Adaptive Layerwise Perturbation: Unifying Off-Policy Corrections for LLM RL
This addresses a critical bottleneck in LLM RL training stability for researchers and practitioners, though it appears incremental as it builds on existing off-policy correction methods.
The paper tackles the problem of training instability in LLM reinforcement learning caused by heavy-tailed importance ratios due to policy distribution gaps, proposing Adaptive Layerwise Perturbation (ALP) which injects learnable perturbations into hidden states to flatten the distribution and reduce ratio tails. Experiments on math and reasoning tasks show ALP improves final performance, avoids KL spikes, and boosts exploration while maintaining training stability.
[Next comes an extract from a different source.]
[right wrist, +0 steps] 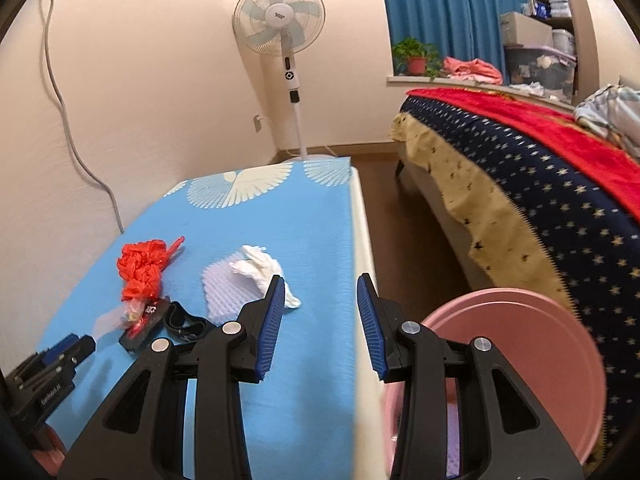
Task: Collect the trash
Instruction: 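Move both open tools back from the bin to the table, then grasp the clear plastic bag with the left tool while the right tool grasps the crumpled white tissue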
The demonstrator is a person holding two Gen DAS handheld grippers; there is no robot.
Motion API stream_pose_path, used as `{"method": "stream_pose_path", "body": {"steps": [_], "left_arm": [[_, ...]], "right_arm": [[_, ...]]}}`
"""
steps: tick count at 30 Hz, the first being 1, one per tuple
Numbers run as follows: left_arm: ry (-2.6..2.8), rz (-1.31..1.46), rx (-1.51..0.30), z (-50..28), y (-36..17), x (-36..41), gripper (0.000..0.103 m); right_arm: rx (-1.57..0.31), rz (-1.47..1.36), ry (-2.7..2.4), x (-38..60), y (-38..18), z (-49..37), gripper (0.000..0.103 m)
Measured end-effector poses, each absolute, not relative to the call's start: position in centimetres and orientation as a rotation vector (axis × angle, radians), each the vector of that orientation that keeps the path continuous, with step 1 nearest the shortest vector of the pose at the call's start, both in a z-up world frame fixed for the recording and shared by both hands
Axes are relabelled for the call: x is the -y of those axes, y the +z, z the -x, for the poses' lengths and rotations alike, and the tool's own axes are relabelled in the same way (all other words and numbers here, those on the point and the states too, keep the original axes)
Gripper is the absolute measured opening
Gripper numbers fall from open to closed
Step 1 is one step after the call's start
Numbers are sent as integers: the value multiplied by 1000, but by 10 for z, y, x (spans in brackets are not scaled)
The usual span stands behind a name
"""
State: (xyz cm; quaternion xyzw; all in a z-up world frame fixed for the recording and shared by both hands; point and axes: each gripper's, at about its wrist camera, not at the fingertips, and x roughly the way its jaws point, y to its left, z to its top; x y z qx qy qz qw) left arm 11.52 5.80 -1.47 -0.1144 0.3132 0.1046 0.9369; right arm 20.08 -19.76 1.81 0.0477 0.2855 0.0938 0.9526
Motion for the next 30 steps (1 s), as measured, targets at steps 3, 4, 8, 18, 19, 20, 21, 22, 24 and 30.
{"method": "stream_pose_path", "body": {"steps": [3,4,8,18,19,20,21,22,24,30], "left_arm": [[251,276,-653,-117,-19,-68,56],[252,289,-654,-117,-20,-70,56],[249,313,-666,-122,-22,-76,56],[274,275,-758,-142,-29,-75,61],[284,269,-767,-145,-30,-75,62],[293,265,-774,-147,-30,-75,63],[313,257,-782,-149,-31,-75,65],[326,252,-787,-151,-31,-75,67],[348,238,-799,-156,-31,-75,67],[343,230,-809,-166,-31,-74,67]], "right_arm": [[-615,-115,210,188,8,-217,41],[-624,-122,213,186,5,-222,45],[-670,-133,226,175,-8,-243,55],[-815,-141,238,149,-41,-291,57],[-832,-133,241,146,-44,-293,57],[-839,-129,242,146,-45,-295,57],[-845,-129,243,146,-46,-296,56],[-849,-133,242,147,-47,-297,55],[-861,-147,239,150,-48,-299,47],[-867,-146,239,152,-49,-297,16]]}}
Off-policy problems such as policy staleness and training-inference mismatch, has become a major bottleneck for training stability and further exploration for LLM RL. To enhance inference efficiency, the distribution gap between the inference and updated policy grows, leading to heavy-tailed importance ratios. Heavy-tailed ratios arise when the policy is locally sharp, which further inflates sharp gradients and can push updates outside the trust region. To address this, we propose Adaptive Layerwise Perturbation(ALP) by injecting small learnable perturbations into input hidden states of each layer during updates, which is used as the numerator of the importance ratio against the unchanged inference policy in the objective. Intuitively, by adding controlled noise to intermediate representations, ALP prevents the updated policy from deviating too sharply from the inference policy, and enlarges the policy family to cover the inference policy family with mismatch noises. Hence, the flattened distribution can naturally tighten the updated and inference policy gap and reduce the tail of importance ratios, thus maintaining training stability. This is further validated empirically. Experiments on single-turn math and multi-turn tool-integrated reasoning tasks show that ALP not only improves final performance, but also avoid blow up of importance ratio tail and KL spikes during iterative training, along with boosted exploration. Ablations show that representation-level perturbations across all layers are most effective, substantially outperforming partial-layer and logits-only variants.